4Even though I walk through the darkest valley, I fear no evil; for you are with me; your rod and your staff — they comfort me. You can define evil for your self. David is speaking very clearly about a rod and staff, the tools or weapons a shepherd would use to defend the sheep, and keep them safely together, but David is making it clear that he is thankful that it is God who will do the defending. God’s strength and prowess are to be trusted much more than his own abilities. This is a statement of humility.
“5You prepare a table before me in the presence of my enemies; you anoint my head with oil; my cup overflows.” He prepares a feast before my enemies. Notice our “enemies” are not held back, chained back or caged. They still stand before us, they may even surround us, but God is right next to us, and it is God who is our host preparing for us the best meal, more than a meal, a feast that is for us to enjoy and be filled. The metaphor is that our enemies do not go away, but 1. God is with us even in the midst of our enemies 2. Our enemies cannot touch us BECAUSE OF THE PRESENCE and PRESENCE OF GOD 3. God’s gift is satisfying and abundant!
In my humble career of studying, teaching and living out the message of God’s faithfulness which is the Good News nested in the words of the Bible, almost every faith community that I have studied in scripture is living as refugees, persecuted in a dangerous land, considered ‘aliens’ or even as ‘resident aliens,’ living under occupation, slavery, or exile. Can you imagine how important the words of the Song are to this new faith community/movement called Christians? Think of the book of 1 Peter.
The only stories of God’s people living in luxurious times of plenty and military power, are also living with the prophets warning God’s people of turning power and glory into idols that lead us away from our Good Shepherd.
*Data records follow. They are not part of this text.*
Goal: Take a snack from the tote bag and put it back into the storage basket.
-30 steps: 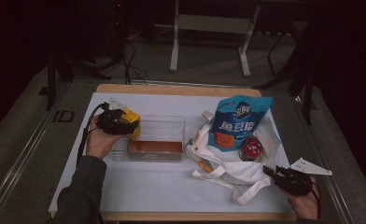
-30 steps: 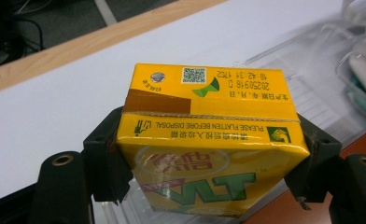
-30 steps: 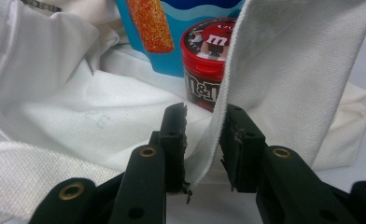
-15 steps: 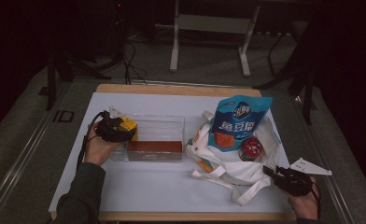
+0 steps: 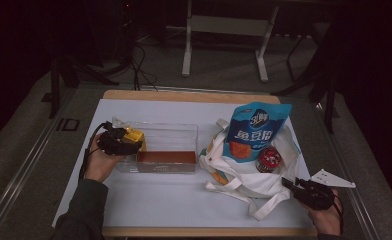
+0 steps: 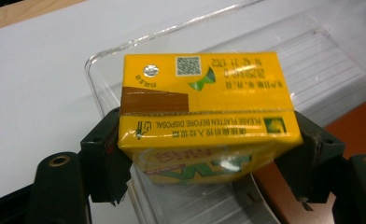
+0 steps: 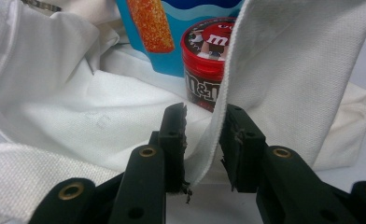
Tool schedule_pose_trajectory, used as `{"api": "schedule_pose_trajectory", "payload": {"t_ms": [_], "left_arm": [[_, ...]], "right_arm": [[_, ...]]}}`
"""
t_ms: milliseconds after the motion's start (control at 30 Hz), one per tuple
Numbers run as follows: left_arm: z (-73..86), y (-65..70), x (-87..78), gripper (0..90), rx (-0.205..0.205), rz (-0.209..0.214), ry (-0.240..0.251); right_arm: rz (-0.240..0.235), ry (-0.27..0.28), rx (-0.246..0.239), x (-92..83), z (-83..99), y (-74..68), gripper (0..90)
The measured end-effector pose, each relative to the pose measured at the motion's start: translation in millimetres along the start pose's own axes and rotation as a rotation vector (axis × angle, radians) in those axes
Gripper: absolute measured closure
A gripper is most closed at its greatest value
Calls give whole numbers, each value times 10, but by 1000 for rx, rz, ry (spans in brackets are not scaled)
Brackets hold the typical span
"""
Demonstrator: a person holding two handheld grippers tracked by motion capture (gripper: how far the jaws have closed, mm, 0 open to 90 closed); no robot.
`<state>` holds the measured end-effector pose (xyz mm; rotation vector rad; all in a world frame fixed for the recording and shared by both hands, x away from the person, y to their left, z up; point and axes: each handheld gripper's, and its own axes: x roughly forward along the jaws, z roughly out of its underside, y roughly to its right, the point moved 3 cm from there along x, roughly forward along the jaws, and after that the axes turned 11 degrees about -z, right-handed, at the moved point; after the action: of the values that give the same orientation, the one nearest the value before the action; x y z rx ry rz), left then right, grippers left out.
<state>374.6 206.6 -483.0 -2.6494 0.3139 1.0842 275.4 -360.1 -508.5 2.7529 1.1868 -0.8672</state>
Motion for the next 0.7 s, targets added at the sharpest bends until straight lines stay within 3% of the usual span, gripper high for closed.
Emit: {"api": "schedule_pose_trajectory", "payload": {"t_ms": [267,700], "left_arm": [[26,-12,-45,258,-16,-1,-23],[94,-48,-137,253,4,12,-28]], "right_arm": [[0,0,1,0,0,0,707],[0,2,-1,1,-4,-1,706]]}}
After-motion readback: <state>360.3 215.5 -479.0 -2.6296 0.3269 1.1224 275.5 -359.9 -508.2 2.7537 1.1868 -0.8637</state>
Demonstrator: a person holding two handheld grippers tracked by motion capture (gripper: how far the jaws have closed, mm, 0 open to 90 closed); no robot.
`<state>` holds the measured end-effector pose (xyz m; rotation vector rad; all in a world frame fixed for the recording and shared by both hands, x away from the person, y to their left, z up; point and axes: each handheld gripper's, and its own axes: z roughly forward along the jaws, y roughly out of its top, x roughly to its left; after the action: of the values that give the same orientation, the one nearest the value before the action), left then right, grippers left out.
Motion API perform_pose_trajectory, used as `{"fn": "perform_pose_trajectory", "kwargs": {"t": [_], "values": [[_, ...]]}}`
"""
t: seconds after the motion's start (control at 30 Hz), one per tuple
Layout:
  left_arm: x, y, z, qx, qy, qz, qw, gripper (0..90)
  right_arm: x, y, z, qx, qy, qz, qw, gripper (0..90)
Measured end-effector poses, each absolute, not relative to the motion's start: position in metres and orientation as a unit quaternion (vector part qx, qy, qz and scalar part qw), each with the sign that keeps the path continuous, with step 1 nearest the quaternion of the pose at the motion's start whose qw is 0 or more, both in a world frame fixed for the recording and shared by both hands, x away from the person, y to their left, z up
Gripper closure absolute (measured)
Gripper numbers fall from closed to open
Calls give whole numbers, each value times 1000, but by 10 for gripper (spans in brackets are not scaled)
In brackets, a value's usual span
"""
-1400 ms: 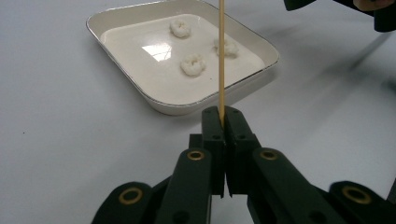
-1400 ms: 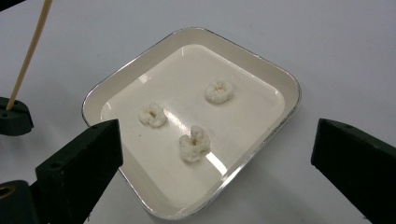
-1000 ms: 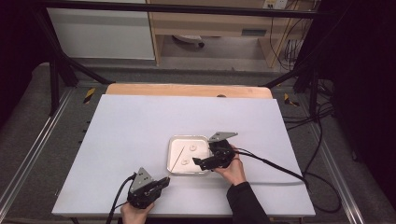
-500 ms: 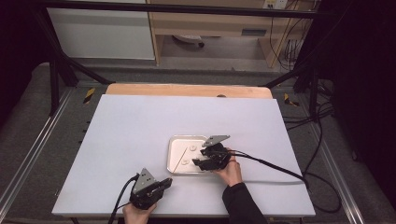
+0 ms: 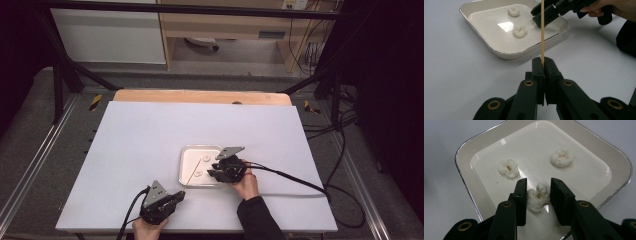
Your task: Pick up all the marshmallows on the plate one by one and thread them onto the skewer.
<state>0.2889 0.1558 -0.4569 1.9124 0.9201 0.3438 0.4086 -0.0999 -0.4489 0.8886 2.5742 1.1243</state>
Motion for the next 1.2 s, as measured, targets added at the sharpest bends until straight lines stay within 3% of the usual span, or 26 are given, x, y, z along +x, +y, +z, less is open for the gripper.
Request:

Think about Jeremiah.
I remember stories of when Presiding Bishop Mark Hanson and our past Bishop Murray Finck were traveling in Israel/Palestine and came upon the wall that was created to separate the Palestinians from the Israelis. As they approached the wall they asked the bus driver to stop the bus, and they walked to the base of the wall. The wall is massive. About 30 feet tall, solid concrete, with watch towers and armed guards at the very narrow entrances. Some of us have been there. The Bishops touched the cold concrete and began to offer prayers of lament. A wall is a structure symbolizing division, fear, and the desire to live in ignorance and and fear. The wall is the perfect symbol of sin.
When we pray or sing Psalm 23, we say these words from our need to be comforted and made whole again, we are confessing the righteousness, the faithfulness, the mercy and the power of God. The act of reading this Psalm identifies us as the People of the Way of God under the watchful eye of a powerful and merciful God; it identifies us as well as comforts us. It is not just a psalm for funerals, but the psalm is to be memorized and recalled all through our day, in time of need and plenty, as well as a reminder to give thanks for God’s eternal and ever present faithfulness and mercy.
“1The Lord is my shepherd, I shall not want.” And “6Surely goodness and mercy shall follow me all the days of my life, and I shall dwell in the house of the Lord my whole life long.”